»»

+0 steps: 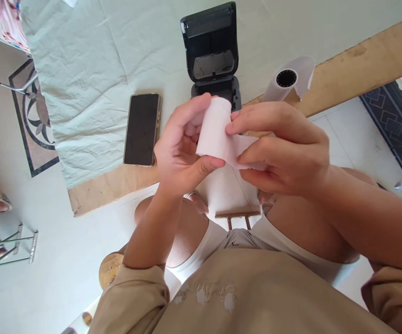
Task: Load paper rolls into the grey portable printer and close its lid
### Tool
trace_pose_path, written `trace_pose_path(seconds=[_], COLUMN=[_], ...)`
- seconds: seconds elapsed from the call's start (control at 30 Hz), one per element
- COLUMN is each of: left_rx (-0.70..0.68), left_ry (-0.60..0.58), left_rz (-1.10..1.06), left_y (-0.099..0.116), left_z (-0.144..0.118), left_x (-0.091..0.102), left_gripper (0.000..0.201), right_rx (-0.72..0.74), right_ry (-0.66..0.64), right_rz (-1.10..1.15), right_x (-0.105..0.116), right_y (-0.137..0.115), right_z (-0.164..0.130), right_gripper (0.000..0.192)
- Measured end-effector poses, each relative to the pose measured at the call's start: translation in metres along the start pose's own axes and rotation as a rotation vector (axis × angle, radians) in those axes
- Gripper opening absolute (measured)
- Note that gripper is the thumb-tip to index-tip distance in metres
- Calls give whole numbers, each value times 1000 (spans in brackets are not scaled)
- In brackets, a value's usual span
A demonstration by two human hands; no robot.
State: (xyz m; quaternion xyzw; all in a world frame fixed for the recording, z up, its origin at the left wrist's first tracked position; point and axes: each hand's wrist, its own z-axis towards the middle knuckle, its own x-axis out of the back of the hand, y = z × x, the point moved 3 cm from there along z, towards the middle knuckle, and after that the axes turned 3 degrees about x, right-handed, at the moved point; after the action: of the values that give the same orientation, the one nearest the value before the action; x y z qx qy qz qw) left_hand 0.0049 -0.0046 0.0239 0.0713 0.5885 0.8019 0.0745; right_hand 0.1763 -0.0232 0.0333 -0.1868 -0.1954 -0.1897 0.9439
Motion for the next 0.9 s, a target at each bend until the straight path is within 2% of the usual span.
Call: trace_pose_path(seconds=[0.1, 0.23, 0.3, 0.33, 0.37, 0.4, 0.43, 0.5, 0.53, 0.63, 0.7, 0.73, 0.8, 0.9], left_rx=[-37, 32, -22, -56, -74, -67, -49, 9, 15, -58, -79, -62, -8, -56], left_ry=[42, 53, 50, 51, 50, 48, 46, 14, -19, -148, -168, -150, -194, -167], left_rz=[-83, 58, 62, 54, 53, 62, 75, 77, 49, -121, -214, -237, -233, -163], left_y=[2, -1, 0, 1, 0, -1, -4, -8, -10, -8, -5, -4, -2, 3], left_z=[1, 0, -1, -1, -1, 0, 1, 3, 3, -1, -5, -6, -7, -5], left_x=[-1, 3, 4, 5, 5, 6, 7, 6, 5, -5, -11, -13, -15, -6], left_gripper=[37, 52, 46, 41, 40, 43, 51, 70, 72, 52, 41, 43, 52, 54], right_rx=[3, 9, 35, 41, 40, 37, 35, 54, 61, 16, 10, 16, -13, -159], right_ry=[-9, 7, 9, 0, -9, -15, -4, 58, 87, 119, 130, 128, 52, -95], right_rz=[-34, -70, -62, -40, -11, 15, 26, 5, -23, -67, -80, -71, 8, 234], right_x=[1, 2, 3, 3, 3, 3, 3, 2, 1, -5, -5, -4, -1, 3], right_y=[1, 0, -2, -3, -3, -4, -3, -4, -4, -6, -8, -9, -9, -6], right_z=[1, 1, 1, 2, 2, 3, 3, 5, 5, 7, 8, 8, 9, 7], right_gripper=[21, 19, 6, 11, 27, 38, 38, 19, 15, 25, 23, 22, 22, 25])
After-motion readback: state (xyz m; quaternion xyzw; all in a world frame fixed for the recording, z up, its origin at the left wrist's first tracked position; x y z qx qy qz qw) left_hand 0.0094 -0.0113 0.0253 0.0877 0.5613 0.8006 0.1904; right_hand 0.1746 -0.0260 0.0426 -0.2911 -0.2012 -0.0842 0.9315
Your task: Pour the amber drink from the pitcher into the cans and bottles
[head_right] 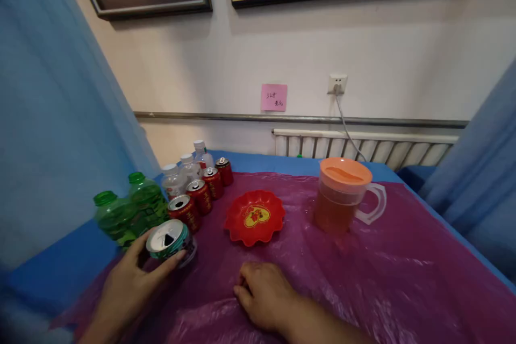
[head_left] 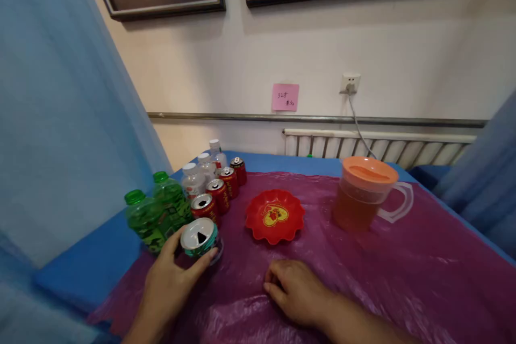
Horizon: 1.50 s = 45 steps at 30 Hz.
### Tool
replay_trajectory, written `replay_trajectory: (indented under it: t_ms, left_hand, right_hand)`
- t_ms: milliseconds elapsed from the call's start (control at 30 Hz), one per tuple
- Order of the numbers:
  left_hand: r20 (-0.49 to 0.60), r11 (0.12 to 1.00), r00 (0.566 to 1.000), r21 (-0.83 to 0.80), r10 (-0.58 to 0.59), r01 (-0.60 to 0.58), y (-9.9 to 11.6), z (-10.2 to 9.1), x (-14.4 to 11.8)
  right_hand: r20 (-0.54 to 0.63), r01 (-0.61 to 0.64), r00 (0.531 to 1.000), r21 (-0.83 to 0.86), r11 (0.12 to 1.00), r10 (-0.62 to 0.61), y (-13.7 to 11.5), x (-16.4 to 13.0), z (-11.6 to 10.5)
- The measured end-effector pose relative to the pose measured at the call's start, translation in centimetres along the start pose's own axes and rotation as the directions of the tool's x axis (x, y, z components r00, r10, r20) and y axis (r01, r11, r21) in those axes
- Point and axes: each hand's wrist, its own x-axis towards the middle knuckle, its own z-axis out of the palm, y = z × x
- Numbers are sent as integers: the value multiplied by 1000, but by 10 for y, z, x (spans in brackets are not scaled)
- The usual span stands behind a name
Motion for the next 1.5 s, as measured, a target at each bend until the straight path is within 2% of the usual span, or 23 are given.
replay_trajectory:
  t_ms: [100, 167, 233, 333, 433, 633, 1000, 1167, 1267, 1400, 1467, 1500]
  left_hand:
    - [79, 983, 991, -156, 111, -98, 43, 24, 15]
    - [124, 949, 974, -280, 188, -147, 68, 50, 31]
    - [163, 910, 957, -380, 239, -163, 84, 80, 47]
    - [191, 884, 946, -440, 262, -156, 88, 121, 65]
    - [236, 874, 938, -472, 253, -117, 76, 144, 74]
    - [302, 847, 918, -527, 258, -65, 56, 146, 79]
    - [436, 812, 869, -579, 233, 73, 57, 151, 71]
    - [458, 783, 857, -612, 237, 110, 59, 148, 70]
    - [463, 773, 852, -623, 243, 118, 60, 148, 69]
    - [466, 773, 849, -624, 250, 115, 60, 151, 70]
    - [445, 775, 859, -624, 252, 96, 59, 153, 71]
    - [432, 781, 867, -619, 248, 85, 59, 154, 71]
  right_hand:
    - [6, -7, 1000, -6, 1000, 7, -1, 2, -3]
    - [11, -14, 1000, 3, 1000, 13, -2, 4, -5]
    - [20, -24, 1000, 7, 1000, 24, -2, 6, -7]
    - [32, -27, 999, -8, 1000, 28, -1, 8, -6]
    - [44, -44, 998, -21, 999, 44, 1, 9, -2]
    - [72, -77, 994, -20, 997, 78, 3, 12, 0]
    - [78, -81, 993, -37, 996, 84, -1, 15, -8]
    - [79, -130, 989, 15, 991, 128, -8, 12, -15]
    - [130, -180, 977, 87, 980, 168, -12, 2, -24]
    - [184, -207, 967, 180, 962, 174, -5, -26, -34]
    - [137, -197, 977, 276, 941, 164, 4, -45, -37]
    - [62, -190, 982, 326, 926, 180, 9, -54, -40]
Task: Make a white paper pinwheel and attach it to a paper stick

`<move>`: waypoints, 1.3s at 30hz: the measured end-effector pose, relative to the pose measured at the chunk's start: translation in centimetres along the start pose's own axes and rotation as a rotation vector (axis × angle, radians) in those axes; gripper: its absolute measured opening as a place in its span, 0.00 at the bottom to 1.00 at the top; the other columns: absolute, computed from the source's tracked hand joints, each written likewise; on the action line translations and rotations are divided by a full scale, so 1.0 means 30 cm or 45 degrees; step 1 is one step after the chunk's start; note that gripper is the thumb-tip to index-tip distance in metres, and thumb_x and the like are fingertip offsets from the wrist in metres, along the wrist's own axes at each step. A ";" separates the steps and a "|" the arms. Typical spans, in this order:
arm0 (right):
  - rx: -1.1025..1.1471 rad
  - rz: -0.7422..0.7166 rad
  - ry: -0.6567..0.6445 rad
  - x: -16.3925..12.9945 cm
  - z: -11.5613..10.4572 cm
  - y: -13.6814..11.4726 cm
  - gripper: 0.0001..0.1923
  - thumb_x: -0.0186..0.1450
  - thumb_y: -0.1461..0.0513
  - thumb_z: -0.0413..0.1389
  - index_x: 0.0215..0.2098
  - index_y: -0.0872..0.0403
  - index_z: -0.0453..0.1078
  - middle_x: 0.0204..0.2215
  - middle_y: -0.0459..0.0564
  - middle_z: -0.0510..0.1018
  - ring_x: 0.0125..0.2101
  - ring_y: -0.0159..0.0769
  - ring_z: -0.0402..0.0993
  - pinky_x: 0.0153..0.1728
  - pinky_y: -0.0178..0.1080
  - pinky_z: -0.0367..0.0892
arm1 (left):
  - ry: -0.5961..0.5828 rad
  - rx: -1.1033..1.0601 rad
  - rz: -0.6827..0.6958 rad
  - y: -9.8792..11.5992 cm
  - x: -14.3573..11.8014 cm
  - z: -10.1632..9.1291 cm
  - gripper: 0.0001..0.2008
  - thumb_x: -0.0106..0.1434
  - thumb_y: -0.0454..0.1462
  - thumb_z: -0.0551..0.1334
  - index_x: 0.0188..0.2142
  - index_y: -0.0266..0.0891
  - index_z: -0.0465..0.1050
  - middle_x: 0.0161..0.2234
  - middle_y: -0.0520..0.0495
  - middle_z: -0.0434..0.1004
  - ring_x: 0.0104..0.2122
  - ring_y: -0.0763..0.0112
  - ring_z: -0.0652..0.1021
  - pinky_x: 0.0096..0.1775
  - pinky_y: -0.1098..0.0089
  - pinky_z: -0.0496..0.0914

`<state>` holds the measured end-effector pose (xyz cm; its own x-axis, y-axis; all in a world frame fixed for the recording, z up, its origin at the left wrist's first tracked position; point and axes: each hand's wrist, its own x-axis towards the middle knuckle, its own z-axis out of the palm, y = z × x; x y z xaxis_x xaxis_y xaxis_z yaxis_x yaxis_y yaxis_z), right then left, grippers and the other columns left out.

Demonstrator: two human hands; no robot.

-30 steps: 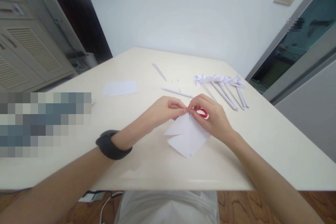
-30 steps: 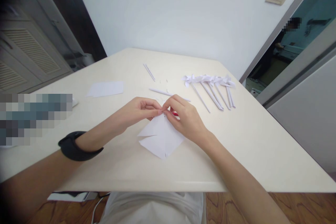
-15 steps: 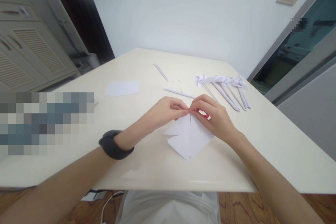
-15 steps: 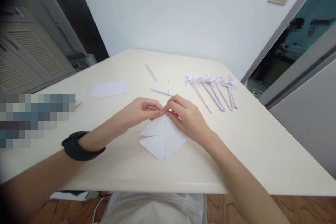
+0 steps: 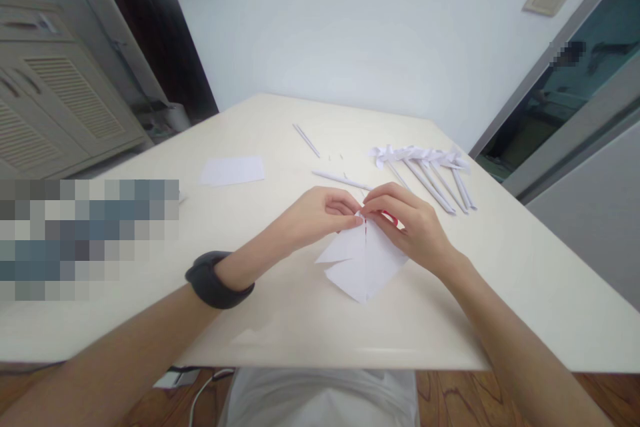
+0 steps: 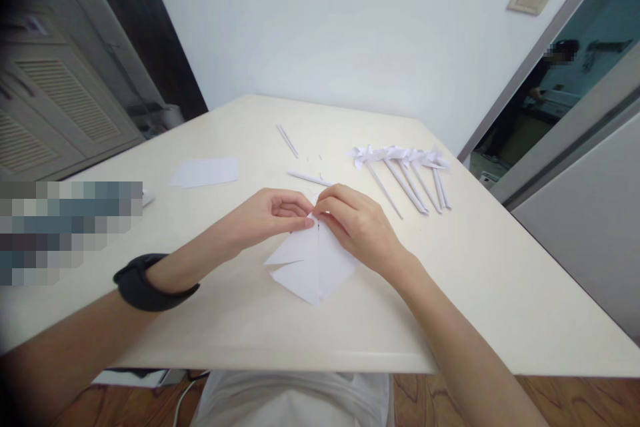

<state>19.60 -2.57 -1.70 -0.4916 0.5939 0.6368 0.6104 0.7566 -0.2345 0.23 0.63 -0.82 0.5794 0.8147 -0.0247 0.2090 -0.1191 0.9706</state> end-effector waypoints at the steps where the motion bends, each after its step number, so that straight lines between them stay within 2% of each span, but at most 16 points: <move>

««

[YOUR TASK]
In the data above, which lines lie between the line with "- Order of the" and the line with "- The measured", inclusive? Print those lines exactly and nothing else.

[YOUR RESPONSE]
- Order of the numbers:
  left_hand: r20 (-0.49 to 0.60), r11 (0.12 to 1.00), r00 (0.566 to 1.000), r21 (-0.83 to 0.80), r10 (-0.58 to 0.59), r01 (-0.60 to 0.58), y (-9.9 to 11.6), z (-10.2 to 9.1), x (-14.4 to 11.8)
  right_hand: r20 (-0.54 to 0.63), r01 (-0.61 to 0.64), r00 (0.531 to 1.000), r21 (-0.83 to 0.86), r11 (0.12 to 1.00), r10 (-0.62 to 0.61), y (-13.7 to 11.5), x (-16.4 to 13.0), z (-11.6 to 10.5)
- The measured end-effector pose relative to the pose measured at the call's start, translation in centimetres along the start pose's own axes and rotation as the directions of the tool's x axis (x, y, z components r00, r10, r20) and y axis (r01, r11, r21) in those axes

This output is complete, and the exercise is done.